The emerald has captured plenty of men, too. In 1928 the Maharajah of Patiala came to Place Vendome in Paris with his entourage. He stayed at the Ritz and brought with him 15 of his wives, 50 aides, cooks and chambermaids, and seven trunks filled to the brim with emeralds and diamonds. He went to French jewelry house Boucheron and asked that artisans set the stones.
Boucheron obliged, dreaming up some fabulous emerald pieces 'that were the size of apricots'. Most of the jewelry was for himself and not for his wives.
Paris, the center of some of Europe's most highly skilled goldsmiths, is a living jewel box. Its artisans have handled millions of dollars' worth of rare emeralds, helping jewelry houses such as Boucheron, Chaumet, Van Cleef & Arples and Cartier create some of the most iconic pieces of the 20th century.

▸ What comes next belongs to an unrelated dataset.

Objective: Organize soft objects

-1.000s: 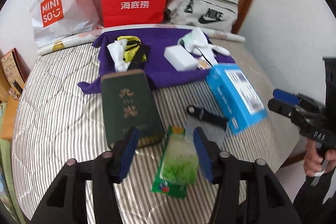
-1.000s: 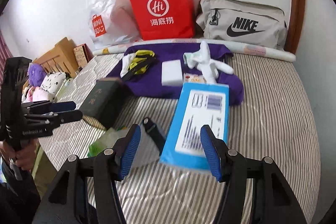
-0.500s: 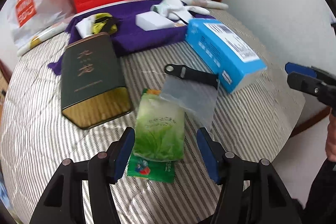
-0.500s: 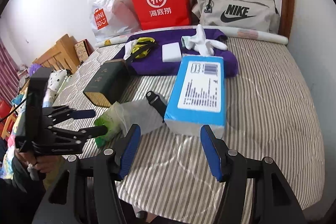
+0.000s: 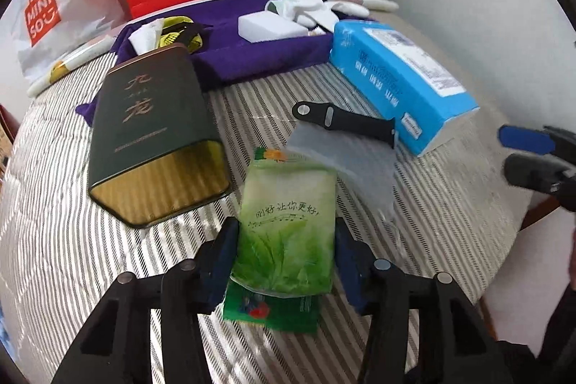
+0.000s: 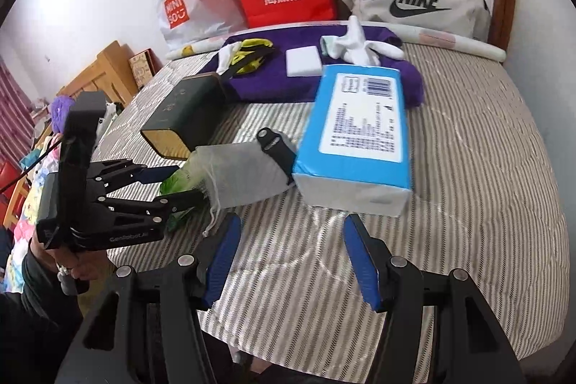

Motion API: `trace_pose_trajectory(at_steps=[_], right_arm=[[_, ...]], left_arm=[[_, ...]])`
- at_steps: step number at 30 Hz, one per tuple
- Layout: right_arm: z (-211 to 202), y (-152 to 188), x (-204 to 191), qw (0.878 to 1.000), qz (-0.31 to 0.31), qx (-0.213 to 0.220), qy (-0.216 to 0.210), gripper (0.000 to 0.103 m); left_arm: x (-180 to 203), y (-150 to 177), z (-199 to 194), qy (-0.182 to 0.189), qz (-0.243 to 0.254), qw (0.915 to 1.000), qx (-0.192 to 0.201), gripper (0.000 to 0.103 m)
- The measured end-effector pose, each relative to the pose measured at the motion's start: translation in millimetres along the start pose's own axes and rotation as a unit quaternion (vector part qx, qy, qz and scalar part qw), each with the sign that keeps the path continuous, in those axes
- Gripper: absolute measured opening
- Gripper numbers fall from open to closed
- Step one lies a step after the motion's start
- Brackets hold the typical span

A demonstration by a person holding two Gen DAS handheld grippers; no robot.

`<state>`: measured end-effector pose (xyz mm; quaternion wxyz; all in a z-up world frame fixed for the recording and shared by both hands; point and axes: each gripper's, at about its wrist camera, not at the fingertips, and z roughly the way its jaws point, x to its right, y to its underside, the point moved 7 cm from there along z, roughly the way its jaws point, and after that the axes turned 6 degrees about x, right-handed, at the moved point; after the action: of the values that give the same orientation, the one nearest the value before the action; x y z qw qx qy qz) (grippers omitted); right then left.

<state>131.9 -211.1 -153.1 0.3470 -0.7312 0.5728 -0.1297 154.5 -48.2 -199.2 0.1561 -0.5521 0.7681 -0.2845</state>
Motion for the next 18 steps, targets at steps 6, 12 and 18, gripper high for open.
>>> trace_pose_trajectory(at_steps=[6, 12, 18], right_arm=[[10.7, -4.9, -25.9, 0.999, -0.041, -0.003, -0.011, 0.059], [36.3, -17.2, -47.6, 0.996, -0.090, -0.007, -0.008, 0.058], [75.5, -36.2, -59.5, 0.989, -0.146, -0.031, 0.015, 0.037]], left_arm=[[-12.6, 10.5, -32.3, -0.006, -0.017, 0.9997, 0.015, 0.047], [-43.3, 18.9, -45.9, -0.034, -0.051, 0.9978, 0.026, 0.047], [-65.4, 19.6, -47.9, -0.022, -0.082, 0.9958, 0.035, 0.048]])
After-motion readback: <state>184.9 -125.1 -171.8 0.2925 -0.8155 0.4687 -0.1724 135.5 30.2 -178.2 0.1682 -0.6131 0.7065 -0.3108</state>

Some have been lost forever. Others are hiding deep inside a bank vault waiting to be rediscovered.
I had a brush with one of these masterpieces in 2011, when Christie's auctioned an emerald pendant brooch made by Bulgari. Richard Burton originally purchased the brooch as part of a set for Elizabeth Taylor, while they were filming Cleopatra in the 1960s. I tried it on at a pre-auction event and still remember its vibrancy. The stones looked like the iridescent wings of an Egyptian scarab beetle, and shrouded me in a wonderful green glow. It later sold for $6.5 million, smashing the original estimate of $500,000 to $700,000.
The ever-higher prices that are being achieved in the international market place demonstrate that the desire to find and own an emerald has never wavered. Long may it last.